You know it dries your hair, but do you really know what it’s doing? provides this information on all the features of your favorite styling tool.


Nanotechnology treats matter at the molecular and atomic level. Whether it imparts smooth, mirror-like shine or antimicrobial capabilities, nanotechnology claims to work on a level invisible to the naked eye to make your hair eye-catching. Nanotechnology dryers usually contain either nano titanium dioxide or nano silver that manufacturers say will remove odors and microbes, but this isn’t the case.

“The only benefit that nano dryers have is that they dry your hair,” says cosmetic chemist Perry Romanowski. “The nano thing is just a marketing gimmick.” Nanotechnology isn’t worth spending any extra money on, he says, but the dryers that feature it are usually quality dryers.

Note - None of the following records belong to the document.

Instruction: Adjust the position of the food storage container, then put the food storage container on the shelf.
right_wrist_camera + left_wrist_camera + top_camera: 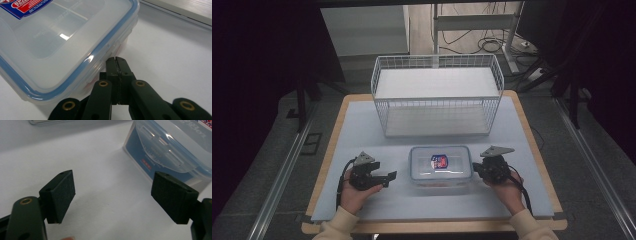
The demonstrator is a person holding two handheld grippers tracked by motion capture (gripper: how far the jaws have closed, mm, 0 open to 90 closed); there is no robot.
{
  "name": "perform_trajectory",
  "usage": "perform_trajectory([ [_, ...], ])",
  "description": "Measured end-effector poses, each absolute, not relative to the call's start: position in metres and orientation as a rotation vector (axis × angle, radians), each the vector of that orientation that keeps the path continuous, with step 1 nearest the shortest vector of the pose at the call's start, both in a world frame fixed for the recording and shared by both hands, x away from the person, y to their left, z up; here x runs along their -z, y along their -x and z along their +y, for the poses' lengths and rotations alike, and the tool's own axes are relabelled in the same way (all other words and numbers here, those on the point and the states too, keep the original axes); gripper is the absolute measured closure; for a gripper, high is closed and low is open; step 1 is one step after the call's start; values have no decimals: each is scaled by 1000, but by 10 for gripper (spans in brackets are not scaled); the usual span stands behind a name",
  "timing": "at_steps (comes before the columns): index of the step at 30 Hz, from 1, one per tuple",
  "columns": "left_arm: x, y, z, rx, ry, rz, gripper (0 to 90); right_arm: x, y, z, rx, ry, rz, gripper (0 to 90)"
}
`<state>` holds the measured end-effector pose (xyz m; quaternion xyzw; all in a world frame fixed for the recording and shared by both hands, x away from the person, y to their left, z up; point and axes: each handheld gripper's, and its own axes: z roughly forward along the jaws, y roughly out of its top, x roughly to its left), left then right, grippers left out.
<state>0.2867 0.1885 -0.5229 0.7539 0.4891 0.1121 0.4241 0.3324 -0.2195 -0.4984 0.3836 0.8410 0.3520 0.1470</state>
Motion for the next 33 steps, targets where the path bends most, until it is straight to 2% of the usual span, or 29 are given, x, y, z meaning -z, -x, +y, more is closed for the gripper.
perform_trajectory([
  [8, 523, -288, 192, -281, -1871, 1233, 191, 498, -333, -221, -1061, -1111, 2404, 900],
  [20, 514, -281, 196, -272, -1829, 1230, 190, 480, -324, -259, -1255, -1146, 2300, 894],
  [27, 508, -280, 198, -253, -1793, 1237, 190, 481, -322, -274, -1330, -1191, 2292, 884],
  [29, 505, -281, 198, -240, -1778, 1234, 190, 481, -320, -274, -1351, -1180, 2308, 812],
  [33, 501, -284, 198, -208, -1762, 1228, 188, 481, -318, -274, -1393, -1179, 2290, 531],
])
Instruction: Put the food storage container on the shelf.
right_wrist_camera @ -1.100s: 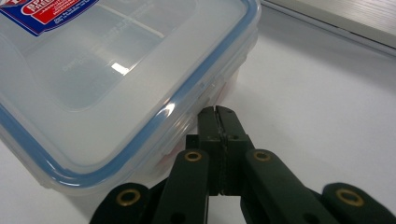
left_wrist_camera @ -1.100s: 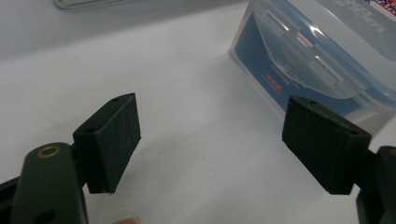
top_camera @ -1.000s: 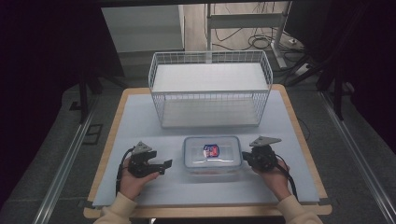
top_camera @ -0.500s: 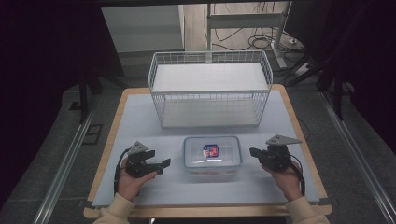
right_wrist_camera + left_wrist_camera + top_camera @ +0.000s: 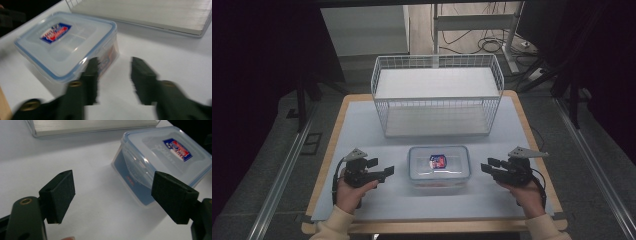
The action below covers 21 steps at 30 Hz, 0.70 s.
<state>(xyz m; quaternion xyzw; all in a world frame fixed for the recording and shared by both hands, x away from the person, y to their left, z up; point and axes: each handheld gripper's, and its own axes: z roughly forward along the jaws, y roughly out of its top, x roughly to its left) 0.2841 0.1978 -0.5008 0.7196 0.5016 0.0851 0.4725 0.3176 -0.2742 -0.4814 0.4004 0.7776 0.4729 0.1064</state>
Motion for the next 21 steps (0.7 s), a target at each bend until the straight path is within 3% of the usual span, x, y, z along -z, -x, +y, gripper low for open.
perform_trajectory([
  [3, 500, -285, 198, -184, -1752, 1225, 188, 481, -317, -277, -1439, -1195, 2268, 401],
  [8, 499, -287, 195, -124, -1748, 1219, 187, 479, -320, -275, -1518, -1235, 2297, 273],
  [21, 502, -299, 175, 55, -1722, 1212, 183, 480, -334, -270, -1584, -1334, 2367, 220],
])
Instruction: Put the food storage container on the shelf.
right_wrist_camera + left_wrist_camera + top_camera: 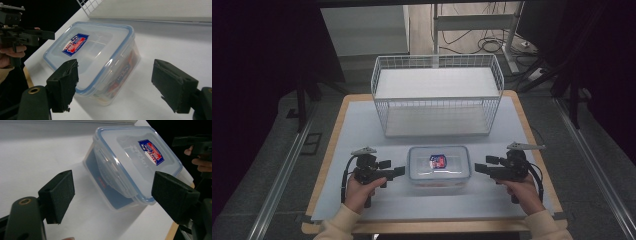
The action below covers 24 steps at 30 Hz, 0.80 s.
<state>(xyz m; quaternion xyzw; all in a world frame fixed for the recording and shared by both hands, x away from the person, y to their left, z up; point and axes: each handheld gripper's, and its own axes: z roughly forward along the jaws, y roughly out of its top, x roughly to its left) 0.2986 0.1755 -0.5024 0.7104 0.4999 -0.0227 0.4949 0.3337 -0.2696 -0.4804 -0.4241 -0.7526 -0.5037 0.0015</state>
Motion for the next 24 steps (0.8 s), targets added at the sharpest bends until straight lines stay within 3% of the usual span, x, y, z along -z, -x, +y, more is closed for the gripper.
perform_trajectory([
  [17, 516, -322, 154, 294, -1678, 1212, 189, 481, -333, -268, 1561, 1356, -2397, 223],
  [24, 520, -324, 145, 320, -1691, 1219, 191, 480, -333, -269, 1550, 1371, -2418, 223],
])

Ted Gibson, a celebrity stylist in New York City and What Not to Wear’s hairstylist, gives credit to ionic dryers for their static-reducing benefits. Ionic driers emit negative ions, which combat the positive ions that collect on hair and cause frizz and flyaways.

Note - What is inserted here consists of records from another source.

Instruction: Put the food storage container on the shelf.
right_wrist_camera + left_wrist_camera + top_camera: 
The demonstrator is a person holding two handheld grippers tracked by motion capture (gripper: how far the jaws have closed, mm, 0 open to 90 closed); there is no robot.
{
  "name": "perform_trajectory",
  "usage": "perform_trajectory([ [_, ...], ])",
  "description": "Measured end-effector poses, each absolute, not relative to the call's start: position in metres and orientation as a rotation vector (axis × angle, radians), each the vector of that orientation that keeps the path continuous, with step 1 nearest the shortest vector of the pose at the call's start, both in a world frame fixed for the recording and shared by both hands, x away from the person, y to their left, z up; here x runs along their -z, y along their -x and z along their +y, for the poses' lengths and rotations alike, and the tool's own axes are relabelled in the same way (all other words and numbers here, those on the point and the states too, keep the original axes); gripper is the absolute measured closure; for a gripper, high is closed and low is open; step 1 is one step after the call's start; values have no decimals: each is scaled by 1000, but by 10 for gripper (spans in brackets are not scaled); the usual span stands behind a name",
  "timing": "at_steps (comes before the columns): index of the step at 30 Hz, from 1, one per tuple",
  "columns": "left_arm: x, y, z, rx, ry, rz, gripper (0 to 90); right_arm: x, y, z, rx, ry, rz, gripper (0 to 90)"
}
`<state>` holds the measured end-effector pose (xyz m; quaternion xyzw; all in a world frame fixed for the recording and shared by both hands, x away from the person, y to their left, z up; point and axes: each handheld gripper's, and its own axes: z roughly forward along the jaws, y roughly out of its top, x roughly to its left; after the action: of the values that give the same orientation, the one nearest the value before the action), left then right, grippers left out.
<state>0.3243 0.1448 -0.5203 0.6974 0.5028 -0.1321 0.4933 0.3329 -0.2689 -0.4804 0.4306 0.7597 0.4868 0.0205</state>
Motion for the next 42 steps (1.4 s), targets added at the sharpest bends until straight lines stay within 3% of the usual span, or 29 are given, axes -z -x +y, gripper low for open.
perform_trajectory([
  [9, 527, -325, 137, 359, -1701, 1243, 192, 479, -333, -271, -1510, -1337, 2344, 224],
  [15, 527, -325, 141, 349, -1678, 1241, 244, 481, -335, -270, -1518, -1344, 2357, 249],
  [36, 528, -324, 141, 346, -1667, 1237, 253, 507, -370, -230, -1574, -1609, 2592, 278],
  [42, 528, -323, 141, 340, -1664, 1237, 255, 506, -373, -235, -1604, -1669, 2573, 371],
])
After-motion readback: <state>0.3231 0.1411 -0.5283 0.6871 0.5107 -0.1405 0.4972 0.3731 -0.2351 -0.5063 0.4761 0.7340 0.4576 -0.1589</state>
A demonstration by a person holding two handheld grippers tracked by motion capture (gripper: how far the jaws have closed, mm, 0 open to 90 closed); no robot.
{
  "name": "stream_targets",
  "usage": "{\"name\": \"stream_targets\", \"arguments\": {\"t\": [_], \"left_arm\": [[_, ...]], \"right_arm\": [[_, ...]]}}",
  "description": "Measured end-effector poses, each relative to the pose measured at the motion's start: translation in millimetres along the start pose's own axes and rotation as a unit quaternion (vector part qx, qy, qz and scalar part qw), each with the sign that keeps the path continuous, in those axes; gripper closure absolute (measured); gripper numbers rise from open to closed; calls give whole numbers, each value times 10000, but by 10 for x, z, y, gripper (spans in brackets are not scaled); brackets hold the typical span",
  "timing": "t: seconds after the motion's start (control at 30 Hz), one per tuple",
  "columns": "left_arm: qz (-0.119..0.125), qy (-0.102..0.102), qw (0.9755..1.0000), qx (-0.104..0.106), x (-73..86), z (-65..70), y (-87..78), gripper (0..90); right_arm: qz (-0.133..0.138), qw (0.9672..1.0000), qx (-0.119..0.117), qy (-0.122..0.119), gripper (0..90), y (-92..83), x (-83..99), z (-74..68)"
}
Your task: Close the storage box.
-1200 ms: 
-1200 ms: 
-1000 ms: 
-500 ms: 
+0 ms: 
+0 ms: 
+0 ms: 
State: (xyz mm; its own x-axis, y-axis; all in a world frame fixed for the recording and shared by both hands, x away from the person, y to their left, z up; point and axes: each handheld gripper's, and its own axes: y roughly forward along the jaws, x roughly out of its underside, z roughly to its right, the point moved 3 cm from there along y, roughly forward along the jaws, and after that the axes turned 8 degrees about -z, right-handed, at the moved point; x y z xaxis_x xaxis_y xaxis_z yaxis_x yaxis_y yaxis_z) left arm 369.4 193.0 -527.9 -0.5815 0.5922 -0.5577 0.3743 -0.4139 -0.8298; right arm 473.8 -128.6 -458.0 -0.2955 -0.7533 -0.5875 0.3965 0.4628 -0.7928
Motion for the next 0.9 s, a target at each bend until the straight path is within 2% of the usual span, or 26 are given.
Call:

So if you’re prone to frizz, an ionic dryer might be a good investment. For a fail-safe frizz-fighting plan, Romanowski recommends using a leave-in conditioner before picking up a dryer.


These dryers feature a ceramic heating element and are popular for their ability to prevent damage. Ceramic elements tend to disperse heat more evenly than the traditional metal coil heaters, Romanowski explains, and they don’t reach the same scorching temps as their metal counterparts. You won’t necessarily see a reduced drying time, but for anyone with fragile, damage-prone hair, a ceramic dryer can be a strand saver.

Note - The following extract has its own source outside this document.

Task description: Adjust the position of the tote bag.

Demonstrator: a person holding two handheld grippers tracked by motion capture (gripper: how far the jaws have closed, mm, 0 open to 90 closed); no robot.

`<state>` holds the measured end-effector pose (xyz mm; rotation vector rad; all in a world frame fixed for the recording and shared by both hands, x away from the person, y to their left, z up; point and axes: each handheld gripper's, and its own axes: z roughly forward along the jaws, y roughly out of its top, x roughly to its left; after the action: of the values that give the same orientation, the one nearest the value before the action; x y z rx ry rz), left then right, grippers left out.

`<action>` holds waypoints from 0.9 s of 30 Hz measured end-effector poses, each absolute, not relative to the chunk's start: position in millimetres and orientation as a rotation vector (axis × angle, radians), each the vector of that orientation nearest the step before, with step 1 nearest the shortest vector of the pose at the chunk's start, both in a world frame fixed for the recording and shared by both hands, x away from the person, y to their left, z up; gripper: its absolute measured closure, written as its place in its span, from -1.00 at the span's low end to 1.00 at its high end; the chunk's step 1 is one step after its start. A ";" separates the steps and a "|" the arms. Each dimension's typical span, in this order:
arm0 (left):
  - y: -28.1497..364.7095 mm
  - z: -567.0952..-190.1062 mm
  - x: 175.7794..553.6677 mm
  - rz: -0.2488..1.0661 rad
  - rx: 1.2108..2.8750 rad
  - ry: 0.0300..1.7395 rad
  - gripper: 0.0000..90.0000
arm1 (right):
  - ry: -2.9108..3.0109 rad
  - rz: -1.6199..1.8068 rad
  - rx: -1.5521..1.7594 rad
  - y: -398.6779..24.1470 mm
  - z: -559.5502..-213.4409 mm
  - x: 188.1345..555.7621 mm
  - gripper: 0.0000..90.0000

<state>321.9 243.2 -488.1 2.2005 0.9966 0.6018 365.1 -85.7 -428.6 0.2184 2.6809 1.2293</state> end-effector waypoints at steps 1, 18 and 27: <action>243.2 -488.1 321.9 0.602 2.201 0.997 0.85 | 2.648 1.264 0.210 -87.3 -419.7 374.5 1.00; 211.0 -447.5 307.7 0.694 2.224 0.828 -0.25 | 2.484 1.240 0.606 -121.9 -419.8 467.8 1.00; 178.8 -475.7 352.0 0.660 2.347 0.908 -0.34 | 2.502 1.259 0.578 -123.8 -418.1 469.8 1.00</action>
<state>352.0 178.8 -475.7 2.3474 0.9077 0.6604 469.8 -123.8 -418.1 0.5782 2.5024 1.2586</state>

A watt is a measure of power or energy exerted in a period of time. The higher the wattage of your hair dryer, the more powerful the airflow will be. “The more powerful the dryer, the less time you will spend blow-drying your hair and the higher the price of the tool will be,” says Ni’Kita Wilson, a cosmetic chemist and vice president of research and innovation at Englewood Lab, in New Jersey.


Fancy bells and whistles are excellent, but how effective will your at-home blow-dry be if you get carpal tunnel syndrome and muscle spasms while wielding the thing? Recent design developments have reduced the weight and bulk of motors and insulation, so you can find options that don’t tax your biceps.

High Airflow

Most hair dryers have high and low airflow settings. If you have thick or coarse hair, the high setting can help speed the epic process of styling your hair.

Here’s how high airflow dryers work: Changing the airflow involves increasing or decreasing the speed at which the motor inside the dryer is turning. When the power supplied is low, the motor and the fan spin slowly, pushing less air through the hair dryer. With more power, the motor speeds up and the fan rotates rapidly, drawing in more air and increasing the airflow.